- _Task_
Your output should match the listing below word for word, without any images.

━━━━━━

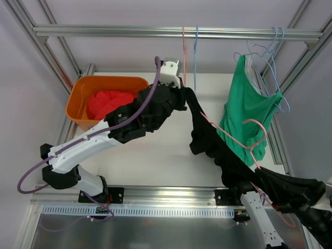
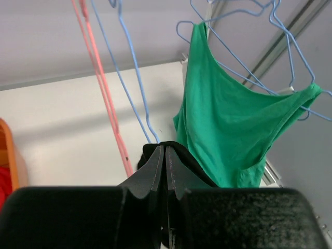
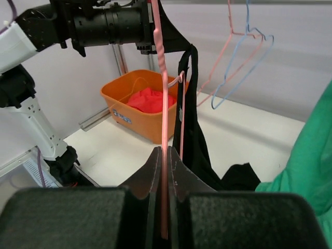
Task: Remove the tank top from the hanger
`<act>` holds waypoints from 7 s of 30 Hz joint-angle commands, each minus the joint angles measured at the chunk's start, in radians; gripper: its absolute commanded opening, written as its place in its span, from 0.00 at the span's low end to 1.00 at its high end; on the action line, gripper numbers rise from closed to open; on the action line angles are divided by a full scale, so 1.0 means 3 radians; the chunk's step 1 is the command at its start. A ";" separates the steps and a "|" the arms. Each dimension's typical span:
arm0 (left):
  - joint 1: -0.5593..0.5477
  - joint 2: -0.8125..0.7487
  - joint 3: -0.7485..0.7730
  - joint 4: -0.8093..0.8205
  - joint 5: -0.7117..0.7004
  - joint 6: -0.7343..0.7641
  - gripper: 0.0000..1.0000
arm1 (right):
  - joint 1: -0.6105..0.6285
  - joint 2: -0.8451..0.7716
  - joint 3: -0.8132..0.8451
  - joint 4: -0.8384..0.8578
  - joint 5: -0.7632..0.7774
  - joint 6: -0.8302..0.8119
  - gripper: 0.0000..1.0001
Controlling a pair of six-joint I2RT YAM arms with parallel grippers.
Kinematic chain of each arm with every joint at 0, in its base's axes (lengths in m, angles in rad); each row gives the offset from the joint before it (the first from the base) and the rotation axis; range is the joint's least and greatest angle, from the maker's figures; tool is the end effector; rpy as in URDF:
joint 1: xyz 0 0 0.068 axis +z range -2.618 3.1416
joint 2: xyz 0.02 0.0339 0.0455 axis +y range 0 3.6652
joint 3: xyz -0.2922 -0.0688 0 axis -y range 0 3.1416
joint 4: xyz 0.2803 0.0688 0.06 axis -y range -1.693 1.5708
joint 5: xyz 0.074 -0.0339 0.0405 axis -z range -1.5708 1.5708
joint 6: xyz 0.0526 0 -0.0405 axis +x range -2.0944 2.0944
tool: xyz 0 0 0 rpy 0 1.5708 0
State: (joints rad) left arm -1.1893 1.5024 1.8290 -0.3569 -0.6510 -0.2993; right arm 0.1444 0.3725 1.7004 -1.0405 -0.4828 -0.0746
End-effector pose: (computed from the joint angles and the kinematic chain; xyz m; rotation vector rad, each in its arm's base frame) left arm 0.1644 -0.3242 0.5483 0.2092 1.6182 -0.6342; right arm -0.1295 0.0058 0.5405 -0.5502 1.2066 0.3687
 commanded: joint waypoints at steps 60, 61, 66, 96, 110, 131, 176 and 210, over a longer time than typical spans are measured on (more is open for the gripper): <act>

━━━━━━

- _Solution_
Task: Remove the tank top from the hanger
`<act>` holds waypoints from 7 s of 30 Hz joint-angle commands, each minus the joint angles measured at the chunk's start, in radians; gripper: its absolute commanded opening, written as its place in its span, from 0.00 at the span's low end to 1.00 at its high end; on the action line, gripper numbers rise from closed to open; on the action line angles are divided by a full scale, so 1.0 means 3 radians; the chunk's step 1 is the command at its start. A ";" separates the steps and a "|" the arms. Each dimension's typical span:
arm0 (left):
  - joint 1: -0.5593..0.5477
  - joint 2: -0.8125..0.7487
  - joint 3: -0.7485..0.7730
  - joint 4: -0.8093..0.8205
  - joint 5: -0.7117..0.7004
  - joint 6: -0.7343..0.7641
  - gripper: 0.0000..1.0000
arm1 (right):
  - joint 1: -0.6105..0.6285
  - joint 2: -0.8451..0.7716
  - joint 3: -0.8132..0.8451
  - joint 4: -0.8384..0.8578
  - joint 5: -0.7632..0.7774
  - joint 6: -0.8302..0.8119
  - gripper: 0.0000..1.0001
Controlling a pair of six-joint I2RT YAM arms with parallel grippers.
Kinematic chain of each arm with every joint at 0, in its base's axes (lengths in m, angles in rad); each row gives the offset from the joint before it (the first from the base) and the rotation axis; range is the joint's least and greatest angle, from the maker's figures; tool is the end effector; rpy as in URDF:
joint 1: xyz 0 0 0.068 axis +z range -2.618 3.1416
joint 2: xyz 0.02 0.0339 0.0455 axis +y range 0 3.6652
joint 3: xyz -0.2922 -0.0688 0 axis -y range 0 3.1416
joint 4: xyz 0.2803 0.0688 0.06 axis -y range -1.693 1.5708
joint 5: xyz 0.074 -0.0339 0.0405 axis -z range -1.5708 1.5708
joint 6: xyz 0.0526 0 -0.0405 axis +x range -2.0944 2.0944
tool: xyz 0 0 0 rpy 0 1.5708 0
State: (joints rad) left arm -1.1893 1.5024 1.8290 -0.3569 -0.6510 -0.2993; right arm 0.1444 0.3725 1.7004 -1.0405 -0.4828 -0.0746
End-effector pose: (computed from the joint angles and the kinematic chain; xyz m; rotation vector rad, each in its arm's base frame) left arm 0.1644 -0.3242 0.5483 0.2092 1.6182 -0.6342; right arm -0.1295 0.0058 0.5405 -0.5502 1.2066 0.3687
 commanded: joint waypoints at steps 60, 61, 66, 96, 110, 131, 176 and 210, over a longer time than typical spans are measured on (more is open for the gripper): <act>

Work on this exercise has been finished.